What the task asks:
Find the string "glue" in the data, and copy out each line that has it.

[Stored items from a collection]
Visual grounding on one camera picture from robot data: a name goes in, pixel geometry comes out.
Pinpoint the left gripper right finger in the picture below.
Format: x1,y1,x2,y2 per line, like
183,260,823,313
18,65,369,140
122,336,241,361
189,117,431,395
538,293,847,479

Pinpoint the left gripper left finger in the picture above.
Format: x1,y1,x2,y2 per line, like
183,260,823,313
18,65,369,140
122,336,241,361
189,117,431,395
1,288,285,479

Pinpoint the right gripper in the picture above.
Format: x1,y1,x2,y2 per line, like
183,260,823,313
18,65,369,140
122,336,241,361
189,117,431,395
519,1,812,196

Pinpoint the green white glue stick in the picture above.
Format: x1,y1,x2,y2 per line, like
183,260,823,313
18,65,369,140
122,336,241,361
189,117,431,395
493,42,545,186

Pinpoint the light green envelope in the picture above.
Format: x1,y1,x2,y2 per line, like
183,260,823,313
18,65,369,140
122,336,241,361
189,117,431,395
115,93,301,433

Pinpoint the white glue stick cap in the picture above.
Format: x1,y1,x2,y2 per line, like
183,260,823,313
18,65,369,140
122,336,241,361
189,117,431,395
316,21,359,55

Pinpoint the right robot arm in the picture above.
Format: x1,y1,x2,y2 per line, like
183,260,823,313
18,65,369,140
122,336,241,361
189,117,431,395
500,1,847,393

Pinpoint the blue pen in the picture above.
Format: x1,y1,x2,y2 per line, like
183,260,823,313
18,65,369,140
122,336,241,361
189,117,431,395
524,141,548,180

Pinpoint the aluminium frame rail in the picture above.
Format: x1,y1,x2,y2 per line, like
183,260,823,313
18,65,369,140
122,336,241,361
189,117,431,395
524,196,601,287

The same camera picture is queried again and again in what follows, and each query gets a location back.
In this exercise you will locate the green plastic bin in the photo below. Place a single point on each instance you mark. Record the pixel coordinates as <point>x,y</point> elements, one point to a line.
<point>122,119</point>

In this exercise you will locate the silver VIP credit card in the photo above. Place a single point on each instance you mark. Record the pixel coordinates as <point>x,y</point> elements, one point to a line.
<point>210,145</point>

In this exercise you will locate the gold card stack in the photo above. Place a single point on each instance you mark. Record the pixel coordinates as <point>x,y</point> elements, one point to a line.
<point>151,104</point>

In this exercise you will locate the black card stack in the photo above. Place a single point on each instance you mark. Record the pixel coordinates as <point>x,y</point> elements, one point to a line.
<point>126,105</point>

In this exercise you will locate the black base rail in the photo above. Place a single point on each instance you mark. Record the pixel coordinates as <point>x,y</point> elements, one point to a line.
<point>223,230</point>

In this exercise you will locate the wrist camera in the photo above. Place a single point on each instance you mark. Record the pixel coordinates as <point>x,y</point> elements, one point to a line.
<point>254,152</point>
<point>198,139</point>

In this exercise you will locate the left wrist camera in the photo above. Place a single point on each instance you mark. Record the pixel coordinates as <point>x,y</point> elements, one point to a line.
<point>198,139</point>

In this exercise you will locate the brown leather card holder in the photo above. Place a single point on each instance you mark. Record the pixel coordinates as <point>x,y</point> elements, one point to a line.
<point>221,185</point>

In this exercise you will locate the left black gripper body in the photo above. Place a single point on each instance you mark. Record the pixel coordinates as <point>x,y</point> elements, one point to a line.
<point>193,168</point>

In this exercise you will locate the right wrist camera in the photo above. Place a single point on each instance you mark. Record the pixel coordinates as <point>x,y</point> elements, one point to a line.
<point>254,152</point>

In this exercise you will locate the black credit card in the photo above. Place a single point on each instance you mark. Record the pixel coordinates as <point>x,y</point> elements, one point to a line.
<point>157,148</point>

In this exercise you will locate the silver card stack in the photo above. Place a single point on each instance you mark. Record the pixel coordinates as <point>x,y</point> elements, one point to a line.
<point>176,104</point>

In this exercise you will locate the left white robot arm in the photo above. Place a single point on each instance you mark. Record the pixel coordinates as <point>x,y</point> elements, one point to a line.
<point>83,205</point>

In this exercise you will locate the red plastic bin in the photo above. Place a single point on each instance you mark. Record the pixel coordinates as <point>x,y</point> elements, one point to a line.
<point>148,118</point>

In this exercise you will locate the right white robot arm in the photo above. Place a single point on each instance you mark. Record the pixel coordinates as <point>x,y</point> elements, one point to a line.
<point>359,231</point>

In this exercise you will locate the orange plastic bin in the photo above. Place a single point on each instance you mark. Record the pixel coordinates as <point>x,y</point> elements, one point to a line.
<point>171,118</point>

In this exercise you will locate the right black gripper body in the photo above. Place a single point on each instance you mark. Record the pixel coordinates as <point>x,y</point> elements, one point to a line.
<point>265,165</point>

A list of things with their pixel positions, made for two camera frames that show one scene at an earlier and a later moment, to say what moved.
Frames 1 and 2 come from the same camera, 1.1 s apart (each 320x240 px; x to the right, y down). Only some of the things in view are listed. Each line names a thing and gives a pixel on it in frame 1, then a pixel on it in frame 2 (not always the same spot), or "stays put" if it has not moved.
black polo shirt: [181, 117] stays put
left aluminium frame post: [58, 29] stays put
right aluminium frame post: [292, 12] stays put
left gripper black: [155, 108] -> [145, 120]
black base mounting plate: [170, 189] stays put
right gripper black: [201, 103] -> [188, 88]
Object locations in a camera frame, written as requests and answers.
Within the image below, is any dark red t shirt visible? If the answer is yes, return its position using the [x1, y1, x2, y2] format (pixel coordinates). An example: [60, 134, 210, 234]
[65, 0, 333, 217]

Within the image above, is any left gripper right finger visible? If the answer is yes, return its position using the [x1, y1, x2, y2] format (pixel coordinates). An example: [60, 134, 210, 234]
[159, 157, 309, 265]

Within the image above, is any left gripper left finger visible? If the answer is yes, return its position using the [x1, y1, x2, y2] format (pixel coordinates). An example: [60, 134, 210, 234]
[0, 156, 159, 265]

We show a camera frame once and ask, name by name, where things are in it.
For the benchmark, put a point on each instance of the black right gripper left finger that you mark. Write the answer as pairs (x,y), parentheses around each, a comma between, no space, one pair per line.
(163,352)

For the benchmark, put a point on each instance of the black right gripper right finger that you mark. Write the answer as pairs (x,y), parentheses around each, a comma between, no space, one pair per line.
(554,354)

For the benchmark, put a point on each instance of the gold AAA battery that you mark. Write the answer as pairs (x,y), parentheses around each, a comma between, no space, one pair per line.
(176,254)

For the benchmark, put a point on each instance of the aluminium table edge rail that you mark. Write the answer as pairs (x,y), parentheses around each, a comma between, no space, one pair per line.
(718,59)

Answer area:
Pinpoint the green white glue stick in the picture above.
Pinpoint the white glue stick cap in the picture above.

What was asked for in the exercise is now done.